▶ Task prompt
Note each line in the data holding the string "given" and report it.

▶ Data records
-----

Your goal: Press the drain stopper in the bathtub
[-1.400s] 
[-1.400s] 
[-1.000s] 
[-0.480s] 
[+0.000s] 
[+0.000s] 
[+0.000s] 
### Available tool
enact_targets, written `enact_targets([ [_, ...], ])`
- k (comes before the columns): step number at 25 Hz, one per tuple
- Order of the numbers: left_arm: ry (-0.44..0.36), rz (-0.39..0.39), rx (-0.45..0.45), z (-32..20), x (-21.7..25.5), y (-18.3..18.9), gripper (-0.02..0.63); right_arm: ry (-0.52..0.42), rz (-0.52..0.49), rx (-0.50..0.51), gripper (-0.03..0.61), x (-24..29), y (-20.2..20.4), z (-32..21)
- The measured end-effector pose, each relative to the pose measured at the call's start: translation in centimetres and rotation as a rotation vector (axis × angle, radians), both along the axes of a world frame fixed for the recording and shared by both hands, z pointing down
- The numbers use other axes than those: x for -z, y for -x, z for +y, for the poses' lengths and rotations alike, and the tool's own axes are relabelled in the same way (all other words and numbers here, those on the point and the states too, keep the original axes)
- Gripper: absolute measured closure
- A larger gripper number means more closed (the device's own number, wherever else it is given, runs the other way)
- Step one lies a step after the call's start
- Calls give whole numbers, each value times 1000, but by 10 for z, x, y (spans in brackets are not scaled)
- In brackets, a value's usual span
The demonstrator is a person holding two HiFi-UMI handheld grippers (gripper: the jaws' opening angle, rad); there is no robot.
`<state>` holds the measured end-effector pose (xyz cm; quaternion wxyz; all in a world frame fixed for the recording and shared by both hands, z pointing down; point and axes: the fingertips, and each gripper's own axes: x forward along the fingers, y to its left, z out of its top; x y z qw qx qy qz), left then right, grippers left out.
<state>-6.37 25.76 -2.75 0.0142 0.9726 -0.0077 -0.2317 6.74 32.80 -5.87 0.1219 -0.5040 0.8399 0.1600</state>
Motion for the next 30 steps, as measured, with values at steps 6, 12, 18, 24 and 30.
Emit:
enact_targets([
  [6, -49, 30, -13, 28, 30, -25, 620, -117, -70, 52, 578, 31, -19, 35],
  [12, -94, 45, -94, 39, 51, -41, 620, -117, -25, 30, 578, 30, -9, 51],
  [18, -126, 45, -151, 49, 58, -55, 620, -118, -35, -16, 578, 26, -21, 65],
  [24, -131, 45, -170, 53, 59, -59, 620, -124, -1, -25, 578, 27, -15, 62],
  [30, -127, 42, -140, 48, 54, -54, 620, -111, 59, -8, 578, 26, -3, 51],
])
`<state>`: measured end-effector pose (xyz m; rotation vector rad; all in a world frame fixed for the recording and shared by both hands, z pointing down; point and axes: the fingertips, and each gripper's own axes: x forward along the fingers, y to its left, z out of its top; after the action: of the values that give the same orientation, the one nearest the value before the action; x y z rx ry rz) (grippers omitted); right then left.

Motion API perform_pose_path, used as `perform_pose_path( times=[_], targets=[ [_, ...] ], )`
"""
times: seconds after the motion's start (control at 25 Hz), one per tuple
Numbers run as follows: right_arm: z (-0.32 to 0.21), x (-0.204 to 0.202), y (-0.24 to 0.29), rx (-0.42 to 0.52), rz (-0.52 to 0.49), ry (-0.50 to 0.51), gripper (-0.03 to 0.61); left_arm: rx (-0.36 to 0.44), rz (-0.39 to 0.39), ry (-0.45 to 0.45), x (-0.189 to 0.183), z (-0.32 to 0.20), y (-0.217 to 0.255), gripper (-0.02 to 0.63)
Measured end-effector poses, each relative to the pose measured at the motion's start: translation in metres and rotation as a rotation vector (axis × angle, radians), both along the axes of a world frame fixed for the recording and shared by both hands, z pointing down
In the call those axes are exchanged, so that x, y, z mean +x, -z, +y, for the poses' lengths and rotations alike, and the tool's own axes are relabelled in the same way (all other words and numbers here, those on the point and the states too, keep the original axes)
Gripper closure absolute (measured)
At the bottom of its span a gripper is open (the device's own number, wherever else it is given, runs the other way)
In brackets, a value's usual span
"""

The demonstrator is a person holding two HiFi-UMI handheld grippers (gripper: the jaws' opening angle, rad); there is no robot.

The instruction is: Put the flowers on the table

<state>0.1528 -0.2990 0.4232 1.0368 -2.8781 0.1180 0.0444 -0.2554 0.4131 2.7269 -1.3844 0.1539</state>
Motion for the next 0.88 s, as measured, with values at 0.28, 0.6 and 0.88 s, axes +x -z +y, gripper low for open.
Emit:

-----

▶ Answer box
- A larger gripper number means more closed (the device's own number, wherever else it is given, runs the other way)
At the bottom of its span a gripper is open (the device's own number, wherever else it is given, runs the other way)

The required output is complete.